Surtout, ce qui séduit le plus dans Bad taste, c'est la liberté de son ton et de sa réalisation. Son titre ("mauvais goût") est à lui seul tout un programme, que Jackson va s'appliquer à suivre durant quatre-vingt dix minutes. Sans scénario pré-écrit, le film se construit au cours de trois ans d'inventions, d'improvisations et de trouvailles. Et, si les conditions financières ne sont pas évidente, aucune pression artistique ou morale d'aucune sorte ne pèse sur Jackson et sa bande. Toutes les folies sont permises, toutes les grossièretés, les impertinences et les provocations sont admises, tant qu'elles sont drôles. Il émane de Bad taste une impression de liberté, la légèreté d'un film fait entre amis pendant des vacances, le tout étant transcendé par la débrouillardise et la maîtrise technique de Peter Jackson. Bad taste est un film drôle, qui reste, quinze ans après sa sortie, irrémédiablement sympathique.

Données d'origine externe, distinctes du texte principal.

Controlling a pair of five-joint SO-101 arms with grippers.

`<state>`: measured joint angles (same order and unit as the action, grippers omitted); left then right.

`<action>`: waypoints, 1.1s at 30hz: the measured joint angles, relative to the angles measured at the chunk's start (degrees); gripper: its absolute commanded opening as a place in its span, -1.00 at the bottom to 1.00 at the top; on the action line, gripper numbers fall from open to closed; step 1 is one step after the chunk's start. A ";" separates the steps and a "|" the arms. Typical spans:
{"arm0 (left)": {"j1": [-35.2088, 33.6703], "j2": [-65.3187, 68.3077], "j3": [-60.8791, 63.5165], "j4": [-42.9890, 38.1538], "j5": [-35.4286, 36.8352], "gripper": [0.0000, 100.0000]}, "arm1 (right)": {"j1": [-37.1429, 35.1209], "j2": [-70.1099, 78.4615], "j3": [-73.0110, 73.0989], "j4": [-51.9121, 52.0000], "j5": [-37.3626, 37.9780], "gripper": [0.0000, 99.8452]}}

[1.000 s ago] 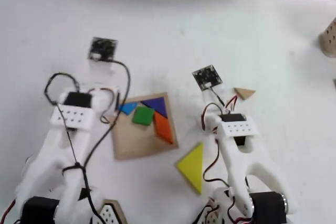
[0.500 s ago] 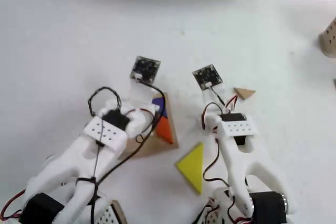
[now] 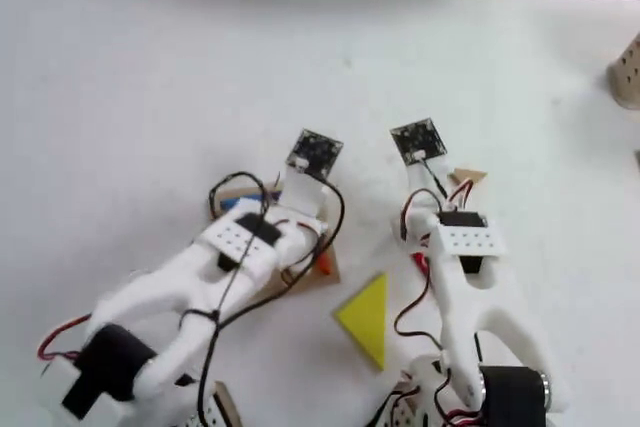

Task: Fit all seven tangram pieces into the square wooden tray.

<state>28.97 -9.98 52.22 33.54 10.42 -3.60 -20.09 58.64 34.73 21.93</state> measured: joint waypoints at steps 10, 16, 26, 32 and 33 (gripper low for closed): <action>-10.02 2.81 -3.78 3.69 0.00 -0.95 | 0.09 0.00 0.00 0.00 0.00 -0.95; -10.64 2.55 -5.71 9.49 0.00 -0.96 | 0.00 0.00 0.00 0.00 0.00 -0.95; -8.88 -11.60 4.04 8.44 -9.05 -0.95 | 0.09 0.00 0.00 0.09 0.00 -0.95; -11.87 -13.80 5.71 3.87 -8.88 -0.95 | 0.00 0.00 0.00 0.18 0.00 -0.95; -13.36 -13.80 5.63 3.69 -8.18 -0.95 | 0.09 0.00 0.00 0.18 0.00 -0.95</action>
<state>15.60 -23.78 57.85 37.23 2.24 -3.52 -20.09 58.64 34.90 21.93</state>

Bad Taste est d'abord montré au marché du film de Cannes, puis au festival du film fantastique de Paris, où il fait un tabac. Il est finalement distribué en salles : quelques copies sont lâchées sur Paris, promues par une affiche complètement hors-sujet. Au bout de 15 jours, la carrière parisienne de Bad taste est terminée. Pourtant, Bad taste fait le tour du monde, et sa sortie en vidéo dans notre pays (avec, enfin, la vraie affiche : celle avec l'alien faisant un doigt d'honneur) achève d'asseoir la popularité de Peter Jackson en France. Il envisage ensuite un Bad taste 2, puis hésite entre un film de zombies et une oeuvre mêlant aventures et heroic fantasy. Mais il ne parvient pas à obtenir des budgets suffisants, et il se replie sur Les Feebles (1989), un film de marionnettes trash parodiant le show TV américain du Muppet show : Un peu moins réussi que Bad taste, il sort néanmoins en salle en France, mais c'est à nouveau un bide. Enfin, il parvient à rassembler un budget suffisant pour monter son fameux film de zombies : Braindead (1992).